Сколько раз слышал я из уст следователей эту идиотскую формулу, и сколько тысяч, сколько сотен тысяч раз слышали ее от своих следователей другие, столь же ни в чем неповинные люди! «Энкаведэ» присвоил себе один из атрибутов Ягве, одного из свойств Господа Бога, даже несколько из них, в роде — безгрешный, всезнающий, вездесущий, всемогущий... Вот только «благим» — никак нельзя было назвать этого взбесившегося зверя.
Прочитав заявление до конца, лейтенант Шепталов помолчал, немного подумал и отрывисто сказал:
— Хорошо. Будет доложено. Можете идти. Вас вызовут.

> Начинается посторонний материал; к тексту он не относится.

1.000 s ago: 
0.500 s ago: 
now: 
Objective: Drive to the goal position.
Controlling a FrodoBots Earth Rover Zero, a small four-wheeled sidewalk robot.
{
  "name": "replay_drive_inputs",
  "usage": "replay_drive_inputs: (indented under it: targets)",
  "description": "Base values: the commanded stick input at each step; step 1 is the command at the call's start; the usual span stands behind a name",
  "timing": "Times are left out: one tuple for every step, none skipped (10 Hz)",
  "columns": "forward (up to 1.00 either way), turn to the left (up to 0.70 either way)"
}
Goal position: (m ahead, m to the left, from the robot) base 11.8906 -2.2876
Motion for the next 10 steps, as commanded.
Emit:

{295} Этот следователь мне понравился: не многоречив, отчетлив, сух. Каков-то будет он, однако, при допросах? В собачнике меня встретили вопросами: — «Ну, как? не били?» — и удивились, узнав, что следователь был вполне корректен. Только профессор пессимистически заметил:
— Ничего, он еще себя покажет! Все они одним лыком шиты и одним миром мазаны!
Остаток дня прошел без особых событий. Уводили на допрос, приводили с допроса, одних целыми и неприкосновенными, других побитыми, — но не резиновыми палками, а собственноручными кулаками следователя. Часов в шесть вечера сервировали нам ужин, до которого я не прикоснулся, часов в девять — отвели «на оправку» в уборную и умывалку. Полотенец и мыла не было, умывайся, как знаешь. Приказа «ложиться спать»! — тоже не было: в собачнике каждый мог спать на голом каменном полу, когда угодно и сколько угодно.
Но мне в эту ночь спать не пришлось.